▶ _Exercise_: The response should consist of every line below, unchanged.

Dataset excerpt below:

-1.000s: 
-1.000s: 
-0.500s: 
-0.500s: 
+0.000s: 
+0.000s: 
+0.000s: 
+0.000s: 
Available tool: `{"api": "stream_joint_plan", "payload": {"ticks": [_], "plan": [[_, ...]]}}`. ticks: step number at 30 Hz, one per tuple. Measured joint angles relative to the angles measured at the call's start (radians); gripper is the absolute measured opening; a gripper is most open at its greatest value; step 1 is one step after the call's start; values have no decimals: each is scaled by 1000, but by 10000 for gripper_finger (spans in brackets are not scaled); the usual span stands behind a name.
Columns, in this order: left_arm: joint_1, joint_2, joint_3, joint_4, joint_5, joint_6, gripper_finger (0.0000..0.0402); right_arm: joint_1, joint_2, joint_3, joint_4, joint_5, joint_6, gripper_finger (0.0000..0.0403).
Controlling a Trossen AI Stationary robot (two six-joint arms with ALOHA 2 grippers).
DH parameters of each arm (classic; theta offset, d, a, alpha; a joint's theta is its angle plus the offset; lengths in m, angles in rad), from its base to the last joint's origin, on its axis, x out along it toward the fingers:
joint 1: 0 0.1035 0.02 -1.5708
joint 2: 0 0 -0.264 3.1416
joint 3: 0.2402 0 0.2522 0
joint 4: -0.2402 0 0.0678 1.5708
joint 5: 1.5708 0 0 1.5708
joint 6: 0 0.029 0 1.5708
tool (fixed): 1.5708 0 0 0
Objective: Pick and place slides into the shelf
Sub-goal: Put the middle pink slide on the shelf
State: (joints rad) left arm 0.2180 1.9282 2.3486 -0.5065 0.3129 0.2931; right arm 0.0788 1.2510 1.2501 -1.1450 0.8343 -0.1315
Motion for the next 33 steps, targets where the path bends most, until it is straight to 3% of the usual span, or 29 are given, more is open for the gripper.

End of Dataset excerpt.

▶ _Exercise response_:
-1.000s: 
-1.000s: 
-0.500s: 
-0.500s: 
+0.000s: 
+0.000s: 
+0.000s: 
+0.000s: 
Available tool: `{"api": "stream_joint_plan", "payload": {"ticks": [_], "plan": [[_, ...]]}}`. ticks: step number at 30 Hz, one per tuple. Measured joint angles relative to the angles measured at the call's start (radians); gripper is the absolute measured opening; a gripper is most open at its greatest value; step 1 is one step after the call's start; values have no decimals: each is scaled by 1000, but by 10000 for gripper_finger (spans in brackets are not scaled); the usual span stands behind a name.
Columns, in this order: left_arm: joint_1, joint_2, joint_3, joint_4, joint_5, joint_6, gripper_finger (0.0000..0.0402); right_arm: joint_1, joint_2, joint_3, joint_4, joint_5, joint_6, gripper_finger (0.0000..0.0403).
Controlling a Trossen AI Stationary robot (two six-joint arms with ALOHA 2 grippers).
DH parameters of each arm (classic; theta offset, d, a, alpha; a joint's theta is its angle plus the offset; lengths in m, angles in rad), from its base to the last joint's origin, on its axis, x out along it toward the fingers:
joint 1: 0 0.1035 0.02 -1.5708
joint 2: 0 0 -0.264 3.1416
joint 3: 0.2402 0 0.2522 0
joint 4: -0.2402 0 0.0678 1.5708
joint 5: 1.5708 0 0 1.5708
joint 6: 0 0.029 0 1.5708
tool (fixed): 1.5708 0 0 0
Objective: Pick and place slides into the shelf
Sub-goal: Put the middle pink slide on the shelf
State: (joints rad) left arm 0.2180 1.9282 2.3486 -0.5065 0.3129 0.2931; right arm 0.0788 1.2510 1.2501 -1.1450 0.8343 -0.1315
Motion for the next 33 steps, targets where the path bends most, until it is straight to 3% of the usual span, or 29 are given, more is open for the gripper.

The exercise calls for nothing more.